Task objective — Leave every image out, and return the rest of the data word for word.

....

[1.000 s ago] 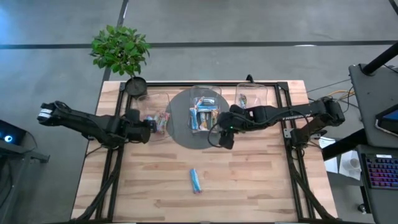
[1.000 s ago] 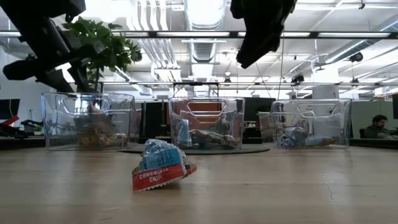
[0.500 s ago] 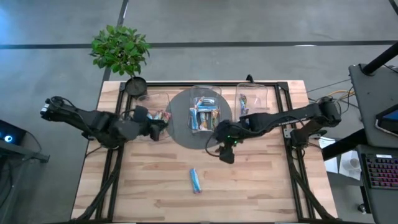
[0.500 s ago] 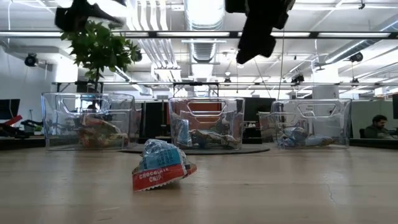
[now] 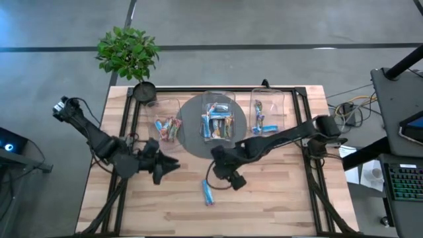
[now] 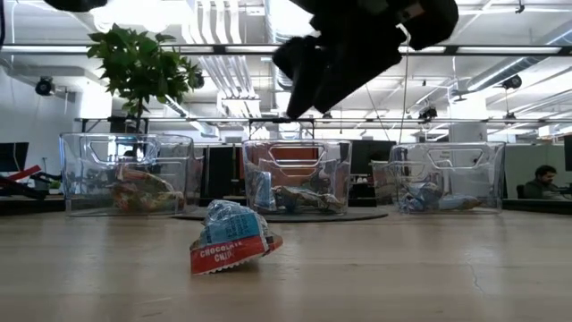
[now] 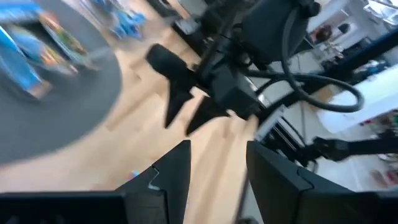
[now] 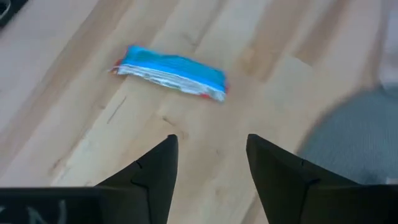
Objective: Pick and place Granola Bars by type
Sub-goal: Put the red granola bar into the left transparent bin
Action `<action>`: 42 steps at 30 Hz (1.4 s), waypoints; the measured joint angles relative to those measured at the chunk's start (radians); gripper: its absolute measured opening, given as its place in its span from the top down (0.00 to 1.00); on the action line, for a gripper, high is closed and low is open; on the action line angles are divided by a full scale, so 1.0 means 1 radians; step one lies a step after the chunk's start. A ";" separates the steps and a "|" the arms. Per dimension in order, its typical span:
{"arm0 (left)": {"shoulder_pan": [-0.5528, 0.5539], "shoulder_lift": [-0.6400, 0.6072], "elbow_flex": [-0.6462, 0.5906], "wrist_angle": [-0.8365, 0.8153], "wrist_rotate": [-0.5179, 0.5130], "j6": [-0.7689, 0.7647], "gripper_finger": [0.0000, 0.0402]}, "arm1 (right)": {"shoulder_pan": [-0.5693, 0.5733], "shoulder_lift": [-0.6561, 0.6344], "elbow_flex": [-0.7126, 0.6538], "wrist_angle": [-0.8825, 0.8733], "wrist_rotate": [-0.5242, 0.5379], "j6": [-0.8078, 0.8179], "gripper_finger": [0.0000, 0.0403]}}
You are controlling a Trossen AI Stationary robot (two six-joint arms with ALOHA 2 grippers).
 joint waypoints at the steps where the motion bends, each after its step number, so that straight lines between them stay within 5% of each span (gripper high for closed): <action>1: -0.016 0.011 0.000 0.014 -0.003 -0.016 0.66 | 0.006 0.019 0.022 -0.013 0.000 -0.046 0.54; 12: -0.130 0.091 0.000 0.345 -0.097 0.128 0.66 | 0.072 0.288 0.344 -0.221 0.127 -0.333 0.43; 26: -0.130 0.081 0.000 0.354 -0.097 0.187 0.66 | 0.091 0.467 0.549 -0.254 0.034 -0.382 0.36; 33: -0.130 0.081 0.000 0.353 -0.097 0.187 0.66 | 0.084 0.463 0.607 -0.294 0.162 0.029 0.39; 39: -0.130 0.081 -0.003 0.352 -0.098 0.194 0.66 | 0.078 0.403 0.654 -0.415 0.227 0.788 0.39; 42: -0.130 0.081 -0.004 0.351 -0.125 0.211 0.66 | 0.075 0.413 0.646 -0.432 0.190 0.977 0.39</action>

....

Response to the task —
[1.000 s ago] 
[1.000 s ago] 
[0.500 s ago] 
[0.500 s ago] 
[now] 
[now] 
[now] 
[now] 
Objective: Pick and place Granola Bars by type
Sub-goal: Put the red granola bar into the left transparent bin
Action `<action>`: 42 steps at 30 Hz (1.4 s), waypoints; the measured joint angles relative to those measured at the chunk's start (radians); gripper: its absolute measured opening, given as its place in its span from the top down (0.00 to 1.00); on the action line, for a gripper, high is closed and low is open; on the action line angles are divided by a full scale, so 1.0 means 1 radians; step one lies a step after the chunk's start. A ";" separates the steps and a "|" the arms. Per dimension in order, its typical span:
{"arm0 (left)": {"shoulder_pan": [-0.5528, 0.5539], "shoulder_lift": [-0.6400, 0.6072], "elbow_flex": [-0.6462, 0.5906], "wrist_angle": [-0.8365, 0.8153], "wrist_rotate": [-0.5179, 0.5130], "j6": [-0.7689, 0.7647], "gripper_finger": [0.0000, 0.0402]}, "arm1 (right)": {"shoulder_pan": [-0.5693, 0.5733], "shoulder_lift": [-0.6561, 0.6344], "elbow_flex": [-0.7126, 0.6538], "wrist_angle": [-0.8825, 0.8733], "wrist_rotate": [-0.5242, 0.5379], "j6": [-0.8078, 0.8179], "gripper_finger": [0.0000, 0.0403]}}
You are controlling a Trossen AI Stationary robot (two six-joint arms with ALOHA 2 grippers).
 joint waypoints at the steps where the motion bends, each after its step number, so that straight lines between them stay within 5% of each span (gripper high for closed): <action>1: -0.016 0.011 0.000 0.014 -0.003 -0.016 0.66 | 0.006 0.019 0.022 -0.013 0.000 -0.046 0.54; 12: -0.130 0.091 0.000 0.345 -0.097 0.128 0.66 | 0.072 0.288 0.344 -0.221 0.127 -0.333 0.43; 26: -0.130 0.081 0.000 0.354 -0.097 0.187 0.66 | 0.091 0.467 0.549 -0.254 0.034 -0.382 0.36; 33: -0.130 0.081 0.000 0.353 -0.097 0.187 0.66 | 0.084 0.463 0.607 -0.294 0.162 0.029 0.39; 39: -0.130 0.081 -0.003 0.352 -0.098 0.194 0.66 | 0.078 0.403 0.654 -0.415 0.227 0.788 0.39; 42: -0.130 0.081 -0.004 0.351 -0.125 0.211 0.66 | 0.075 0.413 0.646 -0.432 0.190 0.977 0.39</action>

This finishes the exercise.